Between the line containing "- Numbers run" and the line containing "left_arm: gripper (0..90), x" lies a run of lines; give that run again exactly, with both of those lines, and nothing else from the entries below.

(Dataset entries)
------------

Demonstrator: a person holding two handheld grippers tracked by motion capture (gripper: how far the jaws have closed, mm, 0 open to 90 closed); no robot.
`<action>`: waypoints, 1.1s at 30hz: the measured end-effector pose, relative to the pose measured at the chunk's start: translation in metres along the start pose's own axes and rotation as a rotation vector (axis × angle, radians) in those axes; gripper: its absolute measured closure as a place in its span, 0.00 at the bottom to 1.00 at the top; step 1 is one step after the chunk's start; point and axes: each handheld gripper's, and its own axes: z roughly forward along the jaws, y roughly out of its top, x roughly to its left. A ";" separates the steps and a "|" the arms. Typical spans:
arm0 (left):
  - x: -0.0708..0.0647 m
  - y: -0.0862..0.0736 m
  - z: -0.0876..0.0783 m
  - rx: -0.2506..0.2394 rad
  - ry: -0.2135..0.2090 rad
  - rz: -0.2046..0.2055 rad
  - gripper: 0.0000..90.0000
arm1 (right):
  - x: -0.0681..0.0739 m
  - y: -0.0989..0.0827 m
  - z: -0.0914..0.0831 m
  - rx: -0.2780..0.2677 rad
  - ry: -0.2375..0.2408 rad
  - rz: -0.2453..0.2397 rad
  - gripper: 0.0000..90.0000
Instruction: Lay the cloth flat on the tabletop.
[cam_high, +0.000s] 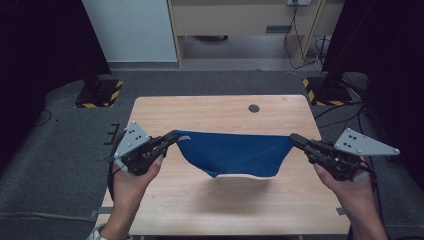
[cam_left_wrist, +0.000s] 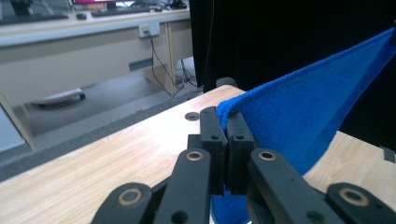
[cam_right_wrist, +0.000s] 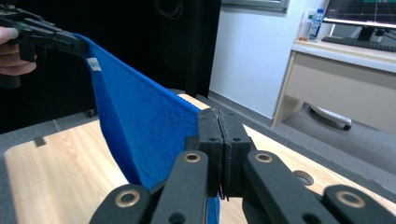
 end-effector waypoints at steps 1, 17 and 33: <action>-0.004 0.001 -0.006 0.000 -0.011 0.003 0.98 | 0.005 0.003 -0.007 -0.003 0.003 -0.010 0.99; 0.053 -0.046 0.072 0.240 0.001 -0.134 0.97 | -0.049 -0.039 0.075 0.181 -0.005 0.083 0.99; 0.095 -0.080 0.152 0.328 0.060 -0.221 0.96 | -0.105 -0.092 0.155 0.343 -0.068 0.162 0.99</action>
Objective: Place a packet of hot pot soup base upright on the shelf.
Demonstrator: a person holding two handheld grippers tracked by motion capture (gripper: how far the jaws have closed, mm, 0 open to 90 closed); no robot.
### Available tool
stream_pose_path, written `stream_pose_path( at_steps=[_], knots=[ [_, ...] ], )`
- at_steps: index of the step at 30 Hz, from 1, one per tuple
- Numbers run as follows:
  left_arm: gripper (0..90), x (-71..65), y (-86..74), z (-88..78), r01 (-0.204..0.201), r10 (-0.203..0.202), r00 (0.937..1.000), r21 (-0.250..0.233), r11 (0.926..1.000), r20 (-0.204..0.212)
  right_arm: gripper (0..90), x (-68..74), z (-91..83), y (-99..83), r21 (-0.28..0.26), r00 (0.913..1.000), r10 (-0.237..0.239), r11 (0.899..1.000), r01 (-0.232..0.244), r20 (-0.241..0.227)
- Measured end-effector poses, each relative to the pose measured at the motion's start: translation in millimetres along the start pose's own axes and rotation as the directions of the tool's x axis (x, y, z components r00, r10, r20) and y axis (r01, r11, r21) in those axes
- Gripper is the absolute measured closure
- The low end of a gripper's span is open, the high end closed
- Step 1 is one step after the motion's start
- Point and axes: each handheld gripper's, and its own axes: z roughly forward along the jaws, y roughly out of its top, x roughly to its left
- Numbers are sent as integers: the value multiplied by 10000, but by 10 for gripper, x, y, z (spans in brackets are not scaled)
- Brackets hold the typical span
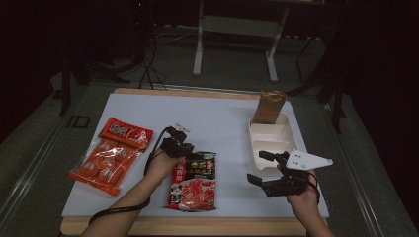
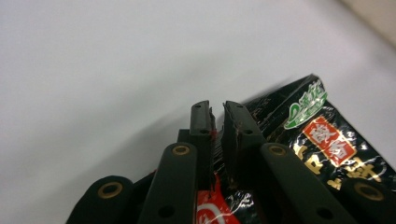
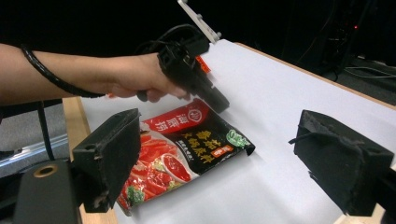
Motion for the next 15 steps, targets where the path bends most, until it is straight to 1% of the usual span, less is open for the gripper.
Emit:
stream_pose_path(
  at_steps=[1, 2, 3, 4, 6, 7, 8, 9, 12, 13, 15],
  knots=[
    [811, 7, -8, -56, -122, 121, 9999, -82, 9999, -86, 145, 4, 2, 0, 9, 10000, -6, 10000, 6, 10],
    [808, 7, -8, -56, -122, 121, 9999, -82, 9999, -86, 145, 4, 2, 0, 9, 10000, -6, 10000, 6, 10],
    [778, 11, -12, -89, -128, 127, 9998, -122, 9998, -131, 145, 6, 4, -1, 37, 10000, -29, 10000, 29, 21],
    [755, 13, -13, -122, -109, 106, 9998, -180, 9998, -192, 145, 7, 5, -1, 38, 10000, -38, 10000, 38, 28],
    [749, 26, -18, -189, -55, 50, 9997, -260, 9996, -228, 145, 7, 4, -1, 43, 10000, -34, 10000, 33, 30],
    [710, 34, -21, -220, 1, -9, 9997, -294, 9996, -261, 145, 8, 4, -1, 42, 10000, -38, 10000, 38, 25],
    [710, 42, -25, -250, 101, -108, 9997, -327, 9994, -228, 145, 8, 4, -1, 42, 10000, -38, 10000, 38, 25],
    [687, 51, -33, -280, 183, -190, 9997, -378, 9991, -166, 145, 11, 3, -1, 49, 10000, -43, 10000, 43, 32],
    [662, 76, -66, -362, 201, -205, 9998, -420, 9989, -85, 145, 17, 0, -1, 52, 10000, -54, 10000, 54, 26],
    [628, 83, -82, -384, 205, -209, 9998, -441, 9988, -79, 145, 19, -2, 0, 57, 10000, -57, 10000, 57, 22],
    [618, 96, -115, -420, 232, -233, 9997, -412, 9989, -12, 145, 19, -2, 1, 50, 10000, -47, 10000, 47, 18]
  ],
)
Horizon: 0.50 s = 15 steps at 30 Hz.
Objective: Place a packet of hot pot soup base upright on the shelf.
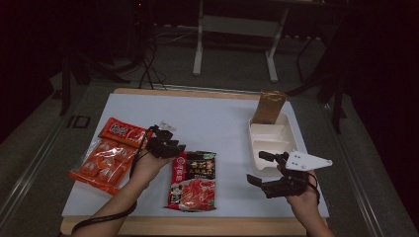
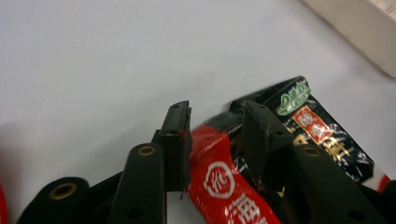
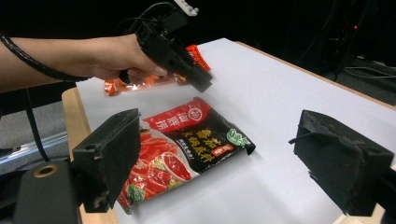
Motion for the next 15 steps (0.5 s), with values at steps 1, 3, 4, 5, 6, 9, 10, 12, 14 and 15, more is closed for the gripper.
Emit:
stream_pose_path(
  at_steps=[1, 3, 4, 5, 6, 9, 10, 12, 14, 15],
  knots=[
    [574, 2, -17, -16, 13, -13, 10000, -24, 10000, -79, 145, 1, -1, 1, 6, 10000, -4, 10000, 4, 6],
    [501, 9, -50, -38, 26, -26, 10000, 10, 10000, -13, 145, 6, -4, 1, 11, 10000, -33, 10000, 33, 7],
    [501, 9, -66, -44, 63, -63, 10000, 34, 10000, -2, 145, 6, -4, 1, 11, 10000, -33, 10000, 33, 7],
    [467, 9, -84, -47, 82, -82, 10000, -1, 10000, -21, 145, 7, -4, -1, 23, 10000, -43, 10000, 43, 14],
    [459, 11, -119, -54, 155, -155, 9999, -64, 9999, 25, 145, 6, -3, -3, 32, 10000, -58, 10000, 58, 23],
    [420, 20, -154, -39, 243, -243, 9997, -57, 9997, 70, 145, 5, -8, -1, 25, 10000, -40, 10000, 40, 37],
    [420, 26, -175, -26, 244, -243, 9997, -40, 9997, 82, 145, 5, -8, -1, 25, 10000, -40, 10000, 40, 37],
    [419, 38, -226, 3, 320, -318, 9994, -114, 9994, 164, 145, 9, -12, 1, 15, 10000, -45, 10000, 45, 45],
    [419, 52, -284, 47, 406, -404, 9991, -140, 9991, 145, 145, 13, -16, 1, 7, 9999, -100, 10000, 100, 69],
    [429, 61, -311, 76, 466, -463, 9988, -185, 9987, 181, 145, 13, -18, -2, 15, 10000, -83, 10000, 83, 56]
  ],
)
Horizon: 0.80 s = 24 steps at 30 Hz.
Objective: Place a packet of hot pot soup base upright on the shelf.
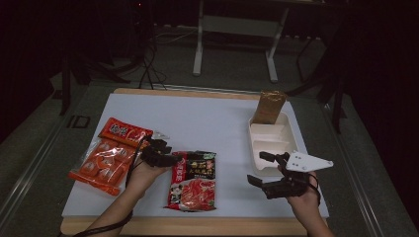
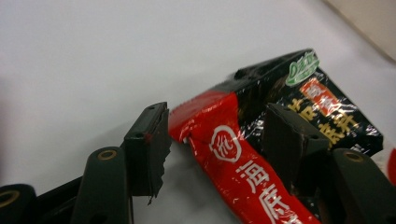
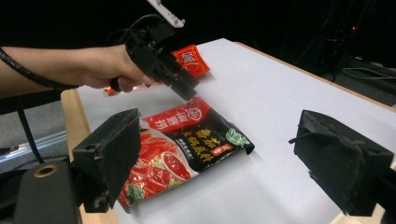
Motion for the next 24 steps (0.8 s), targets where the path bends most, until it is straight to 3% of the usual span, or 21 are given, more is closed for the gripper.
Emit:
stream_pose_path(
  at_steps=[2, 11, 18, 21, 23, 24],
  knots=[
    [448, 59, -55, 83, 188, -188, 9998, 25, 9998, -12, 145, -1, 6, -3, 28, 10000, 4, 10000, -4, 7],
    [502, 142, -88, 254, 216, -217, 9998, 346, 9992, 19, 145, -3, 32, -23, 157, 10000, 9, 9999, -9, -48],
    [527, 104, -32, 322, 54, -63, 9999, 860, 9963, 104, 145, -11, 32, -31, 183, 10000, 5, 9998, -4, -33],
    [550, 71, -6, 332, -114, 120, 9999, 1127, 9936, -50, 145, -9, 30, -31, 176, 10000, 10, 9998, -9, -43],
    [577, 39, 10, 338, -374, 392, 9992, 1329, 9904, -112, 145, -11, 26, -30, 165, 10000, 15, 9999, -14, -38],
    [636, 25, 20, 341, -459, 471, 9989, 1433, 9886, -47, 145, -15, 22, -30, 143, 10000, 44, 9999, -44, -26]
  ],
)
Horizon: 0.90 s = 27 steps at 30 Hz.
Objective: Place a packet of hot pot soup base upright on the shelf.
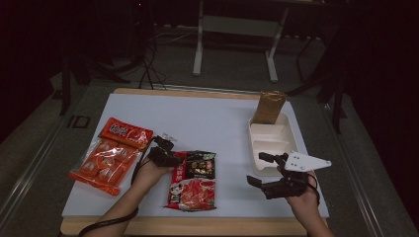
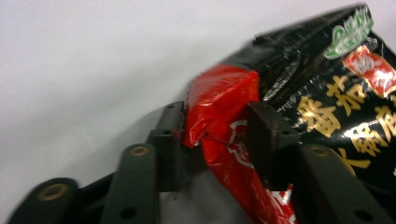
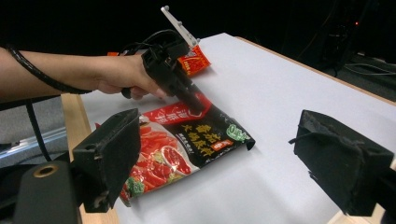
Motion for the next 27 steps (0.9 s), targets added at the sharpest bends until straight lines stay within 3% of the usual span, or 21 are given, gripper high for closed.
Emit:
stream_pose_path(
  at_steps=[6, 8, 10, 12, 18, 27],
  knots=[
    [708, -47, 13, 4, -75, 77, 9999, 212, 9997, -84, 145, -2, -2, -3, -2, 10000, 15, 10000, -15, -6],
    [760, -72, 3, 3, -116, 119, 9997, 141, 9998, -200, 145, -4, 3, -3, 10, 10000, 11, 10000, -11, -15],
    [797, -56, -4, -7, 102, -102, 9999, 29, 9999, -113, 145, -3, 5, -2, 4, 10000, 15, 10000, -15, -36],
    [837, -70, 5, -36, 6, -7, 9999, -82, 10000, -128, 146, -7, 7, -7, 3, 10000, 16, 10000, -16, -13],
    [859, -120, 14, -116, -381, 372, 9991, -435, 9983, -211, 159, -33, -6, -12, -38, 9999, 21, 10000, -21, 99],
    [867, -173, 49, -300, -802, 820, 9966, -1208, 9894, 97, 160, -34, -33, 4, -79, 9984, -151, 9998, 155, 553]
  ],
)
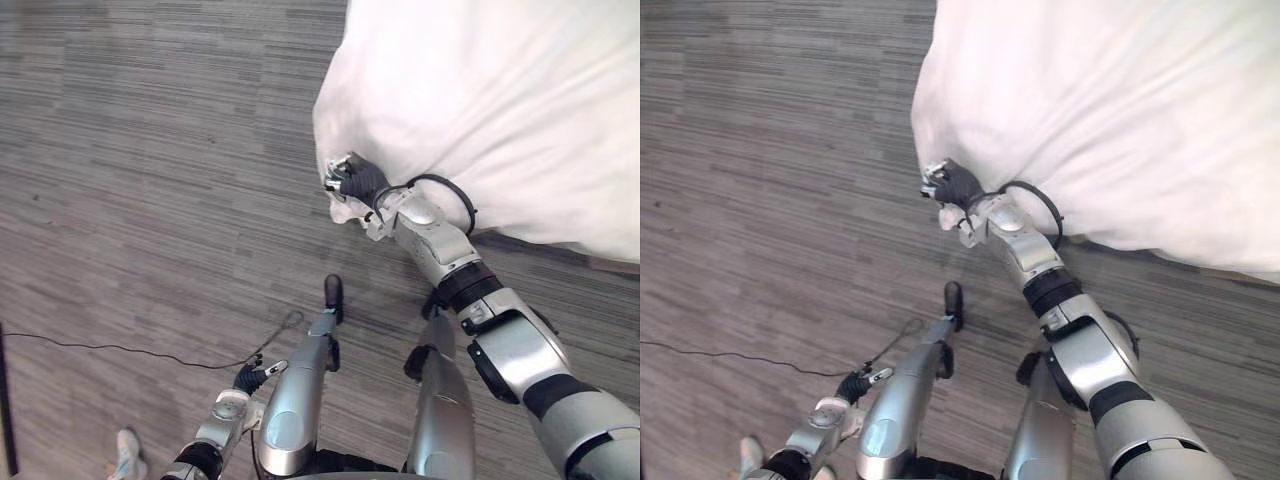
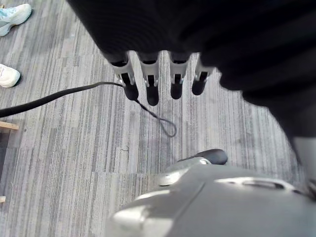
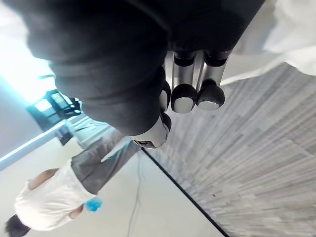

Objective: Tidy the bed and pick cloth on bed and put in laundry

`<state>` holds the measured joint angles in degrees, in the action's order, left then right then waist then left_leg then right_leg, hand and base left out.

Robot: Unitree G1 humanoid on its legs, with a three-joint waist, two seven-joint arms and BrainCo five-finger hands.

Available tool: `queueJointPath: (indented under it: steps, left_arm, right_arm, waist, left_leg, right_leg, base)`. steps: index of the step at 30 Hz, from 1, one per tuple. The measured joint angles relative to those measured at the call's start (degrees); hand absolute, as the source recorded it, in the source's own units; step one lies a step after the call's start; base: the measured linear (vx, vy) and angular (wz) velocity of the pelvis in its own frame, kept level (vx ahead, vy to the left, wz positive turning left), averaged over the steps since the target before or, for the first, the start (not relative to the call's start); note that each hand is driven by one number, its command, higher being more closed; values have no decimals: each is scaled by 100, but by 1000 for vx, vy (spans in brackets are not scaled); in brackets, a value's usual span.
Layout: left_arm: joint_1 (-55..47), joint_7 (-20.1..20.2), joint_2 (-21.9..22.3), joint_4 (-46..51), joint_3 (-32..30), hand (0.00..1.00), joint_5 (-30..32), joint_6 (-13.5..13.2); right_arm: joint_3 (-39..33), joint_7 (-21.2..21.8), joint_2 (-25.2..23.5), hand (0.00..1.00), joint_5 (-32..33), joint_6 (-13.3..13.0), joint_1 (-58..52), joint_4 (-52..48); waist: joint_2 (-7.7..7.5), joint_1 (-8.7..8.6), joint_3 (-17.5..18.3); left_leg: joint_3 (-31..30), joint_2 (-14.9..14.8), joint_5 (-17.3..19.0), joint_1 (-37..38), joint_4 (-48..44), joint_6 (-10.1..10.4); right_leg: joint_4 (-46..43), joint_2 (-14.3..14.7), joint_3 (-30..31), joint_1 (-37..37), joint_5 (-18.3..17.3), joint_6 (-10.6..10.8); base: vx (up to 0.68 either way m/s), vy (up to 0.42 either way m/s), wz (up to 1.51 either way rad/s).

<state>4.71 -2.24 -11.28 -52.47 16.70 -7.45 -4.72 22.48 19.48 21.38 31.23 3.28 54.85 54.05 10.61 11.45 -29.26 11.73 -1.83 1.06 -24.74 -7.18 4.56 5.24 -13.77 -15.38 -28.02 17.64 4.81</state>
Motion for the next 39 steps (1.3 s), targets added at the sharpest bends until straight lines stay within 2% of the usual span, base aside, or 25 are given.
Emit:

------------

● Your solution:
- Numbers run as follows:
  left_arm: gripper (0..90), x (-71..65), y (-86..74), z (-88..78), r01 (-0.204..0.201), r10 (-0.203..0.202), r00 (0.937..1.000), r21 (-0.250..0.233), r11 (0.926..1.000), r20 (-0.204..0.212)

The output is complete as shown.